同調圧力に弱い日本人は
集団で暴徒化しやすい

 さらに、この暴力衝動に輪をかけているのが、「同調圧力」だ。

 筆者は20代の頃、事件記者だった関係で、暴力的な若者とよく会った。カップルに因縁をつけて集団リンチをした挙げ句に殺した少年たちや、集団強姦をした早稲田のサークル「スーパーフリー」のメンバーなど、いろいろな“荒ぶる若者”から話を聞いたが、そこで共通していたというか、よく耳にしたのが「みんながやっていた」という言い訳だ。

 誰かがはじめに殴った。それに触発されて、まわりで見ていた者も手をあげた。手を出さないでいる者がいれば、殴った者たちが「お前、やらないのかよ」と文句を言う。そこで、「なめられたくない」「裏切り者になりたくない」という思いがこみあげ、続々と「共犯者」になっていく――。

 集団リンチ、集団強姦などの加害者に話を聞くと驚くほどこのようなパターンが多い。要は、自分としてはそんなに気は進まなかったが、「みんな」のムードに合わせているうちに、まるで競い合うように暴力がヒートアップしていったというのだ。

 今回の「渋谷暴動」も、そのような若者が暴徒化する定番パターンにまんまとハマってしまったように思う。

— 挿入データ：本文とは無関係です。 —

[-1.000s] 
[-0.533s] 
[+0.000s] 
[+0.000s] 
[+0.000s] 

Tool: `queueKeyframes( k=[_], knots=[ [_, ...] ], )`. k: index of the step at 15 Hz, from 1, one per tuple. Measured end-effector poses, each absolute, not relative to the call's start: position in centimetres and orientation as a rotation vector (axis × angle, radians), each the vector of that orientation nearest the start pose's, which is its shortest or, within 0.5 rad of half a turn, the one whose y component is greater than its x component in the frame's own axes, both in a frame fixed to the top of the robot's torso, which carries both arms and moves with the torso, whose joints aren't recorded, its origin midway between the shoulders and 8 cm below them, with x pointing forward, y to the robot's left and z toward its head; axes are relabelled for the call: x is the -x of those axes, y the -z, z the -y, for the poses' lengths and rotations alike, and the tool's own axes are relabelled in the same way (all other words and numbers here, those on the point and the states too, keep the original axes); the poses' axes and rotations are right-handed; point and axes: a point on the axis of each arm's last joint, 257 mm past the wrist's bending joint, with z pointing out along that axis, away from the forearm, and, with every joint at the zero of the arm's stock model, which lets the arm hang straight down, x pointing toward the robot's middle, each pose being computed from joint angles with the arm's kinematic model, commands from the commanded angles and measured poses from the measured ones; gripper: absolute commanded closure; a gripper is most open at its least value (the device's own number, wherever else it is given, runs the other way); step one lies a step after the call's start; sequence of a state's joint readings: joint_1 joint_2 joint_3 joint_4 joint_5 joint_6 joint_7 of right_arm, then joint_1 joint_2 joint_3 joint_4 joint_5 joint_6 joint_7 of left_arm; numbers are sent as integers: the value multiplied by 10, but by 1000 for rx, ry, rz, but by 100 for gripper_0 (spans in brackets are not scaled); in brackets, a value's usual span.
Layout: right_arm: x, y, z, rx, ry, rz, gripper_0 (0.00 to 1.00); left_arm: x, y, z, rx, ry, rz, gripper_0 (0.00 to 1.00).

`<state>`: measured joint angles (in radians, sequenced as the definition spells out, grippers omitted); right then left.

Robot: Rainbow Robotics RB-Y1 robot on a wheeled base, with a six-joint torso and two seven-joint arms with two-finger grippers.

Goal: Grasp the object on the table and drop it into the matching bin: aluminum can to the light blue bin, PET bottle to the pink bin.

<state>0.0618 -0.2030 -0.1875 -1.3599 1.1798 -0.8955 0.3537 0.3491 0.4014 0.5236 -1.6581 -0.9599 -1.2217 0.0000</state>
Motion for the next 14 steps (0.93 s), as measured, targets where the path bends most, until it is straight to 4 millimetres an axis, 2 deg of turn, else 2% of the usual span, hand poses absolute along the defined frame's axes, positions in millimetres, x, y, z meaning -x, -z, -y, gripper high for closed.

 最初は楽しく「みんな」でハロウィンを楽しんでいたが、そのうち誰かが裸になって看板によじ登ったり、自販機を壊したりしたことで、それに触発をされた人たちが続々と似たような暴力行為に走った。つまり、「みんな」の空気にあまりにも流されやすいため、「みんな」の中に暴力的なムードが高まると、オセロゲームのようにパタパタと「暴徒」に変わってしまうのだ。

 そんなバカなと思うかもしれないが、同調圧力に弱い日本人はこれまでも、こういうパターンで「普通の人」が「暴徒」へ豹変したという過去がいくつもある。

 例えば、満州事変が起きた1931年、東京・麻布で「もし戦時招集があっても応じるな」という反戦ビラを街頭に撒いた人たちを殺そうと、善良な一般市民が「暴徒」となった。

「付近の住民は時節柄とて憤慨し二、三十名が棍棒や薪を持つて『非国民を殴り殺せ』と追跡した」(読売新聞 1931年9月21日)

 戦時中は「非国民を殺せ」というムードが、「みんな」の中に伝染病のように広まっていた。これは現在のネットリンチにも通じる現状だが、「みんな=正義」という思い込みが強いゆえ、「みんな」のムードに流されてしまうと、個々のモラルや善悪が頭からスコーンと抜けて、なんのためらいもなく、非人道的な暴力を振るうことができてしまう。これがいわゆる「群集心理」だ。

 こういう過去の悲劇を踏まえると、「カワサキハロウィン」のように、しっかりとしたルール、しっかりとした管理の下で、制限付きの「自由」を楽しんでいただくというのが一番安全であることは明白だ。